A deep meditation on the power and resonance of the sea.
In a stunning collection of prose poems, Agosin reflect on the sea as a force of transformation, a creative force of energy, spirituality, and redemption. She writes about the patterns of the ocean, its moods day and night, and the sea as a constant companion.
Marjorie Agosín is a Chilean-American poet and scholar whose work focuses on social justice, feminism, and memory. Her publications include At the Threshold of Memory: New & Selected Poems (2003), The Light of Desire (2010), and I Lived on Butterfly Hill (2014), a young adult novel which won the Pura Belpre medal given by the American Library Association. She has received numerous honors and awards including a Jeanette Rankin Award in Human Rights, a United Nations Leadership Award for Human Rights, the Gabriela Mistral Medal of Honor from the Chilean government, and the Dr. Fritz Redlich Global Mental Health and Human Rights Award. She is the Luella LaMer Slaner Professor in Latin American studies and a professor of Spanish at Wellesley College.

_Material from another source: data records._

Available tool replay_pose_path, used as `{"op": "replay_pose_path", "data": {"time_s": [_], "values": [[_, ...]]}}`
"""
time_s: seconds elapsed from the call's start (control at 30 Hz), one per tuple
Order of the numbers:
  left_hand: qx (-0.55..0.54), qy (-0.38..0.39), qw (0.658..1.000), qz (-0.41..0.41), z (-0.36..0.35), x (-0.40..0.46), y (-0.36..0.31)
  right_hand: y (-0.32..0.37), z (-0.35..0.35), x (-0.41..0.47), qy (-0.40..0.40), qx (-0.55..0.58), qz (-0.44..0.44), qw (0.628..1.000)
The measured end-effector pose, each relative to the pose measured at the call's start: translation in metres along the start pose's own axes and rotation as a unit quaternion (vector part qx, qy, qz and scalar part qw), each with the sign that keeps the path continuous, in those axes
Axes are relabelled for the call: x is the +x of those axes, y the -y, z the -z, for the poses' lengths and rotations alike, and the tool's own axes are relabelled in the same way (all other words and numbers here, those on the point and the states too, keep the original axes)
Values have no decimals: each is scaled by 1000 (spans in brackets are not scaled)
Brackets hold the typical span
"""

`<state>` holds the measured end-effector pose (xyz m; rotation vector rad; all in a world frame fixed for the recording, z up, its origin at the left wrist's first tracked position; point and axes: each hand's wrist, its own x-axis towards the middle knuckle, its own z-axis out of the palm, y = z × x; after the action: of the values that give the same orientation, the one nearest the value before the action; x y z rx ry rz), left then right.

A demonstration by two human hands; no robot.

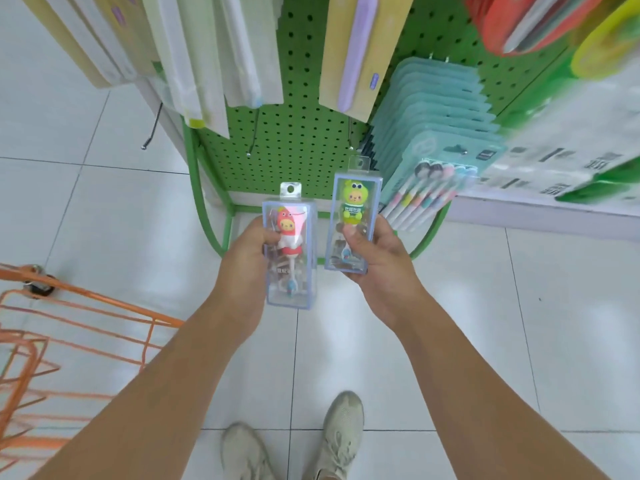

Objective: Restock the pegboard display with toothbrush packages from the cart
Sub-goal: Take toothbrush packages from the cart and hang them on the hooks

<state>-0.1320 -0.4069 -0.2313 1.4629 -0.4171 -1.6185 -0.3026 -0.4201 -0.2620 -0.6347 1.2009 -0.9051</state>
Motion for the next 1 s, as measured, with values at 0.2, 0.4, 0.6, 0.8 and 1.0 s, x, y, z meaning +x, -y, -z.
{"op": "replay_pose_path", "data": {"time_s": [0.2, 0.4, 0.6, 0.8, 1.0], "values": [[-11, -21, 1000, 0, -2, 5, 0, 10, 3, 18, 13, -48, 10, 999], [0, -22, 1000, 9, -2, 10, 0, 12, -3, 33, -4, -25, -14, 1000], [7, -24, 1000, 3, -12, 15, -5, 16, -27, 70, -112, 135, -138, 975], [85, 22, 996, -35, -19, 19, -7, 11, -28, 37, -80, 172, -163, 968], [156, 79, 976, -128, -33, 19, -3, 17, -13, -10, -16, -12, 10, 1000]]}}
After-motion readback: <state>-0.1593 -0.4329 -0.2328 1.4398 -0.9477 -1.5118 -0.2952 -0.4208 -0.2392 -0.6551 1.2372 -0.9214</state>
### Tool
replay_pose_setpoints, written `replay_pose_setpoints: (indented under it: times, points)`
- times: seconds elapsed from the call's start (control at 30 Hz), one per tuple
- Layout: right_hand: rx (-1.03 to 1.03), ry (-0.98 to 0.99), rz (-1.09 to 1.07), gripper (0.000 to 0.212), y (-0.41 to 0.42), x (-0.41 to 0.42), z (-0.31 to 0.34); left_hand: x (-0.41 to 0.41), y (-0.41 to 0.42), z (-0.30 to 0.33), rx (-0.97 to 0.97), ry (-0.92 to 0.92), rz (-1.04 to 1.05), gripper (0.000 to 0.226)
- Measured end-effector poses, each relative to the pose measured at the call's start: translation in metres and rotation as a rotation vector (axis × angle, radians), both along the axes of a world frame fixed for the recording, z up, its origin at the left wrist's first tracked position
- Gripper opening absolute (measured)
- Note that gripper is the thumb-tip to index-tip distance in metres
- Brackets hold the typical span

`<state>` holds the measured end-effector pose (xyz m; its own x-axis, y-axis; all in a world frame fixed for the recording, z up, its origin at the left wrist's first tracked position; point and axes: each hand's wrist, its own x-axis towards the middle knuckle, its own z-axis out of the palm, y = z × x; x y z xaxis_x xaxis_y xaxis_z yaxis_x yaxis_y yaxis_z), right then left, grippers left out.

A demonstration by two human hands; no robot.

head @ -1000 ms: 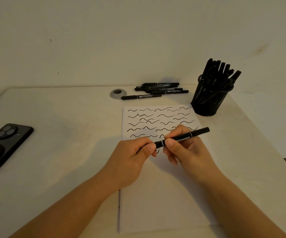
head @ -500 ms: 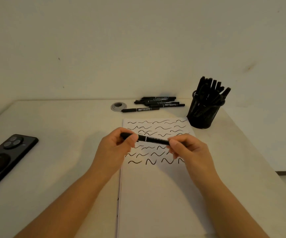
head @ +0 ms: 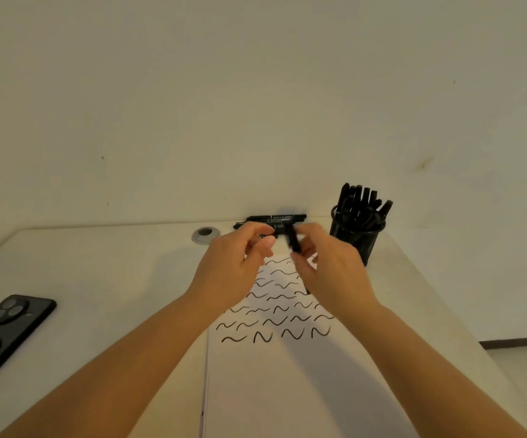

Suzanne Jill Levine’s books include The Subversive Scribe: Translating Latin American Fiction (Graywolf, reissued by Dalkey Archive), Manuel Puig & the Spiderwoman: His Life and Fictions (FSG) and two poetry chapbooks. An eminent translator whose career began in the early 1970s, she has won many honors and translated over forty volumes of Latin American literary works. Editor and co-translator of a five-volume series of Jorge Luis Borges’ poetry and non-fictions for Penguin paperback classics (2010), her most recent translation, Guadalupe Nettel’s Bezoar and Other Unsettling Stories, was shortlisted for the 2021 Oxford-Weidenfeld Prize. She currently is writing a “translator’s memoir.”